EXERCISE DETAILS — For this exercise, copy each line of the records that contains the word "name".

RAW DATA —
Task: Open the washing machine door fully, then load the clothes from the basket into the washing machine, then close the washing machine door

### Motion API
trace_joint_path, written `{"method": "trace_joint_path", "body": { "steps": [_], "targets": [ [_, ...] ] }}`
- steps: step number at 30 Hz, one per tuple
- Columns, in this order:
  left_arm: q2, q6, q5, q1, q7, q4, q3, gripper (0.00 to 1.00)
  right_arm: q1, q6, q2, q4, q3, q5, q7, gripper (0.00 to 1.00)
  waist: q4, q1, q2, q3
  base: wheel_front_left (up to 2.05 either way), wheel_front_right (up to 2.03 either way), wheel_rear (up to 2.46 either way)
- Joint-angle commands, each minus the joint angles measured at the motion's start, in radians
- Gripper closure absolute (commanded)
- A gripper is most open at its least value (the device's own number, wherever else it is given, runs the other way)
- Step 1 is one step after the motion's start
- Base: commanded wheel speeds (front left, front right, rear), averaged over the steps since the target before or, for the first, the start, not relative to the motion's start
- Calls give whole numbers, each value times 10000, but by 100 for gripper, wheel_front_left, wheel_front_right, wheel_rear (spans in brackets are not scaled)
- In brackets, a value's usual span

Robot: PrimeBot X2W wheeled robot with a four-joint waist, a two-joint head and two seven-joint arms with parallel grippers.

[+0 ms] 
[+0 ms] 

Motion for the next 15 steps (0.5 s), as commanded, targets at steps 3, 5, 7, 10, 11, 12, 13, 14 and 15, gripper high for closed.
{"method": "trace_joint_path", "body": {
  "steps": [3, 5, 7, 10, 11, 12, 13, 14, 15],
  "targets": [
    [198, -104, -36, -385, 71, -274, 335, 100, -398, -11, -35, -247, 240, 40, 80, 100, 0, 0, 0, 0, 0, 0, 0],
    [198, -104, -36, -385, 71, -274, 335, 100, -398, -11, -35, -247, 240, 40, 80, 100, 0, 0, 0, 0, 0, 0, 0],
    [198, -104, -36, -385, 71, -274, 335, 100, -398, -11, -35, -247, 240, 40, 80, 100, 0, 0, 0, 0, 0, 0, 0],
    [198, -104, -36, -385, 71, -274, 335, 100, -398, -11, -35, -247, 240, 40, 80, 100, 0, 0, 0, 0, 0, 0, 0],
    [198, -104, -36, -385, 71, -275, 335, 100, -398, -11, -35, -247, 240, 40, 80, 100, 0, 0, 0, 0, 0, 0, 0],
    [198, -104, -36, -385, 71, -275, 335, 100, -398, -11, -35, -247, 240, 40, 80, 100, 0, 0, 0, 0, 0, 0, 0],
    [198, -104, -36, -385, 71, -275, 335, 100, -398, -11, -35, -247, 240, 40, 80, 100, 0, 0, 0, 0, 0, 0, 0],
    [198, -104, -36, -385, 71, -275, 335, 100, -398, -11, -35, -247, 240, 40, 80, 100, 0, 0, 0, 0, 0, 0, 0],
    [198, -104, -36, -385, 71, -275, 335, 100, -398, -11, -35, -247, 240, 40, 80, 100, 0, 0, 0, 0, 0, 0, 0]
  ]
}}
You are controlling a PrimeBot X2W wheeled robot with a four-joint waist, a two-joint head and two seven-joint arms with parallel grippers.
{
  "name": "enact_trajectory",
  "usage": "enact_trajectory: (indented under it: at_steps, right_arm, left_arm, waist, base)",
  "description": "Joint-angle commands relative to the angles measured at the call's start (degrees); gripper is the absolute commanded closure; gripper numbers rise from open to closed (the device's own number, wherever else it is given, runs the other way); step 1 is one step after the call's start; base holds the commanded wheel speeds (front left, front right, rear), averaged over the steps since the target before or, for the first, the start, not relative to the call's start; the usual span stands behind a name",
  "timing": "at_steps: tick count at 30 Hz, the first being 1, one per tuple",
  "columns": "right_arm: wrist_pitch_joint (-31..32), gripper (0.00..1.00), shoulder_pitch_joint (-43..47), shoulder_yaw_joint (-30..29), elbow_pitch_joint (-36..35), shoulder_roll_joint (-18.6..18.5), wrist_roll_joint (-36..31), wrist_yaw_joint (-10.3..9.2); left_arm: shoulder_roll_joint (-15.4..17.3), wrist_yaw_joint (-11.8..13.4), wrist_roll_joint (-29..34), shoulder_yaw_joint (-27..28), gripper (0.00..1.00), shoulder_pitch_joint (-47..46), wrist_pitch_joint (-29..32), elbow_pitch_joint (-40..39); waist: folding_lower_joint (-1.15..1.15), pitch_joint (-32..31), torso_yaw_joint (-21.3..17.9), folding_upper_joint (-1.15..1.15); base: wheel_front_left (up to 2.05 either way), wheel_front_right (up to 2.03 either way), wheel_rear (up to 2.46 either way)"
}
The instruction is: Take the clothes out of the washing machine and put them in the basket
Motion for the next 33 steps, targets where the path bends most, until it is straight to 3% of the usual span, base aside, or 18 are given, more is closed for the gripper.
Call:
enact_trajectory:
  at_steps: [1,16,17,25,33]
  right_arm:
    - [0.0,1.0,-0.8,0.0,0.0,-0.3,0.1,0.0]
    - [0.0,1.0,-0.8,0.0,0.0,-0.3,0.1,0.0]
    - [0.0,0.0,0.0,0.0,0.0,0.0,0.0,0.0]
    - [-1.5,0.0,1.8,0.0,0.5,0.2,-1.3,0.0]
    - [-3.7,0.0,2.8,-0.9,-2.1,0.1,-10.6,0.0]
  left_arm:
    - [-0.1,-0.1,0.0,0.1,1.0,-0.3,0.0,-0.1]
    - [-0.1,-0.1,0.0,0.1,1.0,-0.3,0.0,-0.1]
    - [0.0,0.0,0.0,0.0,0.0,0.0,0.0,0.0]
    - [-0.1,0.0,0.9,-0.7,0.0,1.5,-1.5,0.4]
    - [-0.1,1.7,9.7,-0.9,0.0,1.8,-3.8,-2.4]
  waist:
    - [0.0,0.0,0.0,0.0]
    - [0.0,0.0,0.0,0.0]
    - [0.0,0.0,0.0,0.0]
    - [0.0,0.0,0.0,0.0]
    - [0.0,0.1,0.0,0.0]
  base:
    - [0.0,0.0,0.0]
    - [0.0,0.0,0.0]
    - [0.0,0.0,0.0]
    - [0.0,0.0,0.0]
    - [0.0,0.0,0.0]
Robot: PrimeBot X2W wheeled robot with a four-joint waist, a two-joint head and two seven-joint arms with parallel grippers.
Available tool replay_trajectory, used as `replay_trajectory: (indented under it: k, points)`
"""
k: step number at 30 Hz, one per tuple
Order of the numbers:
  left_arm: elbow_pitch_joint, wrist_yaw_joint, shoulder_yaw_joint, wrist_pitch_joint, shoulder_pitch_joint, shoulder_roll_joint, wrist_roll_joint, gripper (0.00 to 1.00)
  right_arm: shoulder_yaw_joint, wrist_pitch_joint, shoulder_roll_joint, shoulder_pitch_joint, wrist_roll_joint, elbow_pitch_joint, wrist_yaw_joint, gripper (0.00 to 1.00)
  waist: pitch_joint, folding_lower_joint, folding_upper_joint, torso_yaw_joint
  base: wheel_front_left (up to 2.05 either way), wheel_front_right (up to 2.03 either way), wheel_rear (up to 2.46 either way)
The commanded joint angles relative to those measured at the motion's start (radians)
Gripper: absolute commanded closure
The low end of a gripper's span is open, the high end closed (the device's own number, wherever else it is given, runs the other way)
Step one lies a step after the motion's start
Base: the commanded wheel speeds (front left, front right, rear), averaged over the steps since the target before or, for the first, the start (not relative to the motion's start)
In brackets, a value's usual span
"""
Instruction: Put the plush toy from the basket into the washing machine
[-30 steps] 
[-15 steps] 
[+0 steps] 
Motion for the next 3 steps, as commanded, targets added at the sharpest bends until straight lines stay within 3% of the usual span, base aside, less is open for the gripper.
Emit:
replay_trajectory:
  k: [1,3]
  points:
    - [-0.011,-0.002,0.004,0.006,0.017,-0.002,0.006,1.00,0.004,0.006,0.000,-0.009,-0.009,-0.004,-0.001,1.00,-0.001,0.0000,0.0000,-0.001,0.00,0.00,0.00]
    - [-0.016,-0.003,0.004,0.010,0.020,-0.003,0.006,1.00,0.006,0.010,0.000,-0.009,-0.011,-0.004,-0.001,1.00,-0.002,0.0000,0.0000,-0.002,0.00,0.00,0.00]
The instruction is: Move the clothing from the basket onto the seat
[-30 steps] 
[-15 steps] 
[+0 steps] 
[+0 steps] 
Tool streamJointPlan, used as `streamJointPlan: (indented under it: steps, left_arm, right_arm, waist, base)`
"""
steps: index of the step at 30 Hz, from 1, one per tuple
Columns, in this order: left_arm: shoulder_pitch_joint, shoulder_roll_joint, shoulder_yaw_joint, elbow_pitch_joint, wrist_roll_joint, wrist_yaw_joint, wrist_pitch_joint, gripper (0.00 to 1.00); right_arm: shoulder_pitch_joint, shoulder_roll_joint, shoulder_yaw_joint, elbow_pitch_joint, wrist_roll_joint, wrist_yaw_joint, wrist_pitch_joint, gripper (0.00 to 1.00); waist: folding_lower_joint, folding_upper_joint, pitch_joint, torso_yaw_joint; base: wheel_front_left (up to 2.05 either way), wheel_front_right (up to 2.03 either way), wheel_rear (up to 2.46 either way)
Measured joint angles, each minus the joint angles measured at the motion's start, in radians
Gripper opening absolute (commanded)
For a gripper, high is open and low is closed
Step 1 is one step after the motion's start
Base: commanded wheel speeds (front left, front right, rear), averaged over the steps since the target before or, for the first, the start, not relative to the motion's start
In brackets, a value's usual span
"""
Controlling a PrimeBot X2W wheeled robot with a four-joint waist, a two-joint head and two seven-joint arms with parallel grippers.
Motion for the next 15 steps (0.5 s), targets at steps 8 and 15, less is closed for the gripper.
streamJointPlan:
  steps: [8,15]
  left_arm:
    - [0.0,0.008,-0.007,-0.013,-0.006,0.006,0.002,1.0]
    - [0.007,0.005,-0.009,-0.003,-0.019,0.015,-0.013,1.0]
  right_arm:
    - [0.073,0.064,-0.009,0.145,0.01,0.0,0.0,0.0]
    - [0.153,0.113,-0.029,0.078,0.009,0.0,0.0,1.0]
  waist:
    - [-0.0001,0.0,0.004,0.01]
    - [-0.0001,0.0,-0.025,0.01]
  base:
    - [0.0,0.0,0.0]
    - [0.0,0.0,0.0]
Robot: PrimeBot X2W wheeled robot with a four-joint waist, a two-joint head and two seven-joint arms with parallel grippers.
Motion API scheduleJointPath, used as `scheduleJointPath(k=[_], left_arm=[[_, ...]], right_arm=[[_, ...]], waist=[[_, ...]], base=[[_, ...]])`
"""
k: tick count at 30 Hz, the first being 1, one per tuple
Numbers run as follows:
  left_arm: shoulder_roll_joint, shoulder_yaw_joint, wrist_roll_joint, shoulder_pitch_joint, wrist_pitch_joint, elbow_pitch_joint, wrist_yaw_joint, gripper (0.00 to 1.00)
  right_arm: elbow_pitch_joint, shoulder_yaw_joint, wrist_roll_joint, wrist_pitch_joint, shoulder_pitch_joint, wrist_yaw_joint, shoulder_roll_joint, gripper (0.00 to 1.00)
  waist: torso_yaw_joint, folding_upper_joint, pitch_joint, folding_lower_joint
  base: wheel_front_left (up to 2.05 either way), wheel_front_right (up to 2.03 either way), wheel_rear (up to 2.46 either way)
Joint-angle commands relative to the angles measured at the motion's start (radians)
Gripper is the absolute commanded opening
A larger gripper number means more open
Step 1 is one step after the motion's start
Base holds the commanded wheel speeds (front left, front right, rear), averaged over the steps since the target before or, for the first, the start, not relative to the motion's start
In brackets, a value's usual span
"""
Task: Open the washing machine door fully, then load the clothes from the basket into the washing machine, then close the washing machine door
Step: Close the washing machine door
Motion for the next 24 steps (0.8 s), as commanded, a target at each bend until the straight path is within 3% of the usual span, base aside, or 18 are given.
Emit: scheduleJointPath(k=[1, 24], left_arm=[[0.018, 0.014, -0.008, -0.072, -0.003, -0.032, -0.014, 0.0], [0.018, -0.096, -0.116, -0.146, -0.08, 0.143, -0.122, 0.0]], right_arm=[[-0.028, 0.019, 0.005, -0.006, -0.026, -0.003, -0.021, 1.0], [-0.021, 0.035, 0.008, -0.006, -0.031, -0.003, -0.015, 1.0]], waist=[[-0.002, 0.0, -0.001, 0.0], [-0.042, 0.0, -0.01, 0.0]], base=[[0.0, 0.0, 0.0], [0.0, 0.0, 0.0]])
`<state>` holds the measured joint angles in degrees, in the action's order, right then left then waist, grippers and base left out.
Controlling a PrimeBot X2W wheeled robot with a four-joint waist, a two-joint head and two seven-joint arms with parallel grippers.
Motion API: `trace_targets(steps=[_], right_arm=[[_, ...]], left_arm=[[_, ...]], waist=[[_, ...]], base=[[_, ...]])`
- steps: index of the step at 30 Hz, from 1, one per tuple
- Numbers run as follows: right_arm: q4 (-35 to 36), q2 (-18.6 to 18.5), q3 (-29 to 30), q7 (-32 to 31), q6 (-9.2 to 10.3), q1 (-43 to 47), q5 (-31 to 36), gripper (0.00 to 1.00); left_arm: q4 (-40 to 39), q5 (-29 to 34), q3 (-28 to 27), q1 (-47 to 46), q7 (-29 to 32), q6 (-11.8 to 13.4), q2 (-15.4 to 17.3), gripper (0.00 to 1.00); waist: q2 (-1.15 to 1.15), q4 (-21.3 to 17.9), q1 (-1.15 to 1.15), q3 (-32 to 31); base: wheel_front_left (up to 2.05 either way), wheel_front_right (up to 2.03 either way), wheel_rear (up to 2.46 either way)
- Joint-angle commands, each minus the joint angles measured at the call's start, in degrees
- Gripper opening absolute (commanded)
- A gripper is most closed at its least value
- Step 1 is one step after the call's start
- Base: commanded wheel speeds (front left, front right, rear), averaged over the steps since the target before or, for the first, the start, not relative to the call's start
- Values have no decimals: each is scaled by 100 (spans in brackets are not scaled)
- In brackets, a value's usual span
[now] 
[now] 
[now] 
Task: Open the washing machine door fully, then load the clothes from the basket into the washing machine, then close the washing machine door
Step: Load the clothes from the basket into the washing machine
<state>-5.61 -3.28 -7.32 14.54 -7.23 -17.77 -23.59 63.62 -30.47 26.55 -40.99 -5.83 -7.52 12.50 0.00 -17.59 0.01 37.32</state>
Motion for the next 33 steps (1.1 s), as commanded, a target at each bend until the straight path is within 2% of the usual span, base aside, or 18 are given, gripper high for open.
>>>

EXERCISE SOLUTION —
  "name": "enact_trajectory",
  "description": "Joint-angle commands relative to the angles measured at the call's start (degrees); gripper is the absolute commanded closure; gripper numbers rise from open to closed (the device's own number, wherever else it is given, runs the other way); step 1 is one step after the call's start; base holds the commanded wheel speeds (front left, front right, rear), averaged over the steps since the target before or, for the first, the start, not relative to the call's start; the usual span stands behind a name",

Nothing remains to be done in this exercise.